[[ Exercise data open ]]

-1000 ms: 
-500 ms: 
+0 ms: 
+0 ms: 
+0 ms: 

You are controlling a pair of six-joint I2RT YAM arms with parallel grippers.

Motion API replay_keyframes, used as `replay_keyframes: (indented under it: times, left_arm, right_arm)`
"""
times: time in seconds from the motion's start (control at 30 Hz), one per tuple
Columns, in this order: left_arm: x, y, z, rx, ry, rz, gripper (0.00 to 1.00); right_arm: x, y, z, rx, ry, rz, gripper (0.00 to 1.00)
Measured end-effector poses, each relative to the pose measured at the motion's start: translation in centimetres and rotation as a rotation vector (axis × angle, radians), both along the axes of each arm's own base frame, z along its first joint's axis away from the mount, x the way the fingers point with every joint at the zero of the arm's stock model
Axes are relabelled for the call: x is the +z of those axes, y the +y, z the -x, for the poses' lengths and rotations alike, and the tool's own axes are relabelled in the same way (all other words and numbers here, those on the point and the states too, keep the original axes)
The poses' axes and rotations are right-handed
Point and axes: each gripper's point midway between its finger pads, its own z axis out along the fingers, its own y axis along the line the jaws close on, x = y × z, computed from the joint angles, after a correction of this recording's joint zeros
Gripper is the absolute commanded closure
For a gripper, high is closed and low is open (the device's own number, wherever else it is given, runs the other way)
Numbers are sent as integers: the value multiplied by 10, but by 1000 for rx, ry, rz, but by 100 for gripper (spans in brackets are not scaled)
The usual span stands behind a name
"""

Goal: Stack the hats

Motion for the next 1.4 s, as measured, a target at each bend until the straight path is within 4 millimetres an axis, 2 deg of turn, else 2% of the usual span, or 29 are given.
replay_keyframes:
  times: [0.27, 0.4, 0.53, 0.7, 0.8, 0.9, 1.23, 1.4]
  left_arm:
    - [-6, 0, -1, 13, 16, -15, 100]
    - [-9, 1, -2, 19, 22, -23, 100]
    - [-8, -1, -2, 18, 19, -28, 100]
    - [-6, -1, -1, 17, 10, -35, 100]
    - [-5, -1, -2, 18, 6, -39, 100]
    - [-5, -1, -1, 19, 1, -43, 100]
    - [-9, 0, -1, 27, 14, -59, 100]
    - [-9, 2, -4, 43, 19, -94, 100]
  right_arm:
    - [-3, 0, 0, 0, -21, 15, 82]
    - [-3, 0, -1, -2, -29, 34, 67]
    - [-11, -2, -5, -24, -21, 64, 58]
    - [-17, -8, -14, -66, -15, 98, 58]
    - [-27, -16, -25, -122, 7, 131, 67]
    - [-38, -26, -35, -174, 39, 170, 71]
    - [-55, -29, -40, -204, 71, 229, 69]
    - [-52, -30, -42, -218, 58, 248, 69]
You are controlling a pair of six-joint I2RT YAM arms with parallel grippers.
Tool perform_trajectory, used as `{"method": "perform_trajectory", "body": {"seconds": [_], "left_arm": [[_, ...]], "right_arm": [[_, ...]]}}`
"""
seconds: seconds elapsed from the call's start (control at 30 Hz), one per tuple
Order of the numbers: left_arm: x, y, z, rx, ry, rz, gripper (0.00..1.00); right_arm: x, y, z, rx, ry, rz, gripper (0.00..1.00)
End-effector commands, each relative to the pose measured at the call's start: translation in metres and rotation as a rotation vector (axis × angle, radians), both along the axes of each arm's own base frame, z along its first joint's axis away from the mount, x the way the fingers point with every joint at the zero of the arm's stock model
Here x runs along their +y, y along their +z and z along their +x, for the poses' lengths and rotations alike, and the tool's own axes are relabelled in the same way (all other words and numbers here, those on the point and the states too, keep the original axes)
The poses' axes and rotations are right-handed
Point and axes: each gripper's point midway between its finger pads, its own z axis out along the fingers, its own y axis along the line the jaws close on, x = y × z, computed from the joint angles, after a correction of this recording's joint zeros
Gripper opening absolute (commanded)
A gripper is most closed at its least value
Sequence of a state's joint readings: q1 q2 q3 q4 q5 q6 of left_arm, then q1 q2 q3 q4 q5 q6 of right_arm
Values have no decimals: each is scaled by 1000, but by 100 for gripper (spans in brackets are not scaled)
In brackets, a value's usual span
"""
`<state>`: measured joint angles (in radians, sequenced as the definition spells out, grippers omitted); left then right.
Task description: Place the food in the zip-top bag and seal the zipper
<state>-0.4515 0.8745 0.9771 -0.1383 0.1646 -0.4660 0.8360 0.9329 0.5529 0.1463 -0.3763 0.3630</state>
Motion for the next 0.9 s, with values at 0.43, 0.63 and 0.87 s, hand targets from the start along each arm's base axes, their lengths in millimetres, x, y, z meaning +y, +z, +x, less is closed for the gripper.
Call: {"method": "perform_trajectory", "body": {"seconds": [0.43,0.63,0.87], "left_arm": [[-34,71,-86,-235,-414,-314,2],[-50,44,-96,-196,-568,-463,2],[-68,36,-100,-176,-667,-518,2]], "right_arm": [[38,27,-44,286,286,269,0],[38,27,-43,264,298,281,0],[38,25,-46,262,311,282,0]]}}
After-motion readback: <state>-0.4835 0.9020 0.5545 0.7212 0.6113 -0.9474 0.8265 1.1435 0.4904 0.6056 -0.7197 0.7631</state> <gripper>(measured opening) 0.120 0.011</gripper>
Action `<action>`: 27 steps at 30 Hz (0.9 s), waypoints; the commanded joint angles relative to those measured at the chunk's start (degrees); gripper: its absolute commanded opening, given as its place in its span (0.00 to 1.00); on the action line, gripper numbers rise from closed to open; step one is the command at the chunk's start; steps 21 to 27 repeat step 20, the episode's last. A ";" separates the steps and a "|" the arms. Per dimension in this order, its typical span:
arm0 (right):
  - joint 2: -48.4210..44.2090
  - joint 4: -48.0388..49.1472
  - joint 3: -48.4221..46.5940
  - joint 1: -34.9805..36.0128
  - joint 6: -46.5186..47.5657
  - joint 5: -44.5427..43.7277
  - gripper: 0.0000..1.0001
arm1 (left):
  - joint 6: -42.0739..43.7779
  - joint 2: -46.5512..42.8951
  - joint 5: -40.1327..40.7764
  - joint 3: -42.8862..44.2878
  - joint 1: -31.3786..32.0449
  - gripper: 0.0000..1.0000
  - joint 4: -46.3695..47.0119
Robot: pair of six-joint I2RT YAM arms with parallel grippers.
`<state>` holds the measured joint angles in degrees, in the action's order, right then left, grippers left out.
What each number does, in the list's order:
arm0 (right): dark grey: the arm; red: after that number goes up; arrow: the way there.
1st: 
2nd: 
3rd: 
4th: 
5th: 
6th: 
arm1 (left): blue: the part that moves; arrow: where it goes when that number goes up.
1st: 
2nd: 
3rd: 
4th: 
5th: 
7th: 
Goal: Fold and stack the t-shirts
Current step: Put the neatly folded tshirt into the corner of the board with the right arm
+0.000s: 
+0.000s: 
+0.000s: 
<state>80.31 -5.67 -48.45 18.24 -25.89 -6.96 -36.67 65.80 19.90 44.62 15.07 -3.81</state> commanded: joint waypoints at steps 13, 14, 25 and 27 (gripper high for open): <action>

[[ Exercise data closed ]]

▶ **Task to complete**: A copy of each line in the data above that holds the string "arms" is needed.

▶ **Task solution**:
You are controlling a pair of six-joint I2RT YAM arms with parallel grippers.
You are controlling a pair of six-joint I2RT YAM arms with parallel grippers.
Action `<action>`: 27 steps at 30 Hz (0.9 s), waypoints; the commanded joint angles relative to those measured at the chunk's start (degrees); gripper: its absolute commanded opening, given as its place in its span (0.00 to 1.00); on the action line, gripper numbers rise from closed to open; step one is the command at the chunk's start; steps 21 to 27 repeat step 20, the episode's last. A ";" separates the steps and a "|" the arms. Per dimension in this order, its typical span:
Robot: pair of six-joint I2RT YAM arms with parallel grippers.

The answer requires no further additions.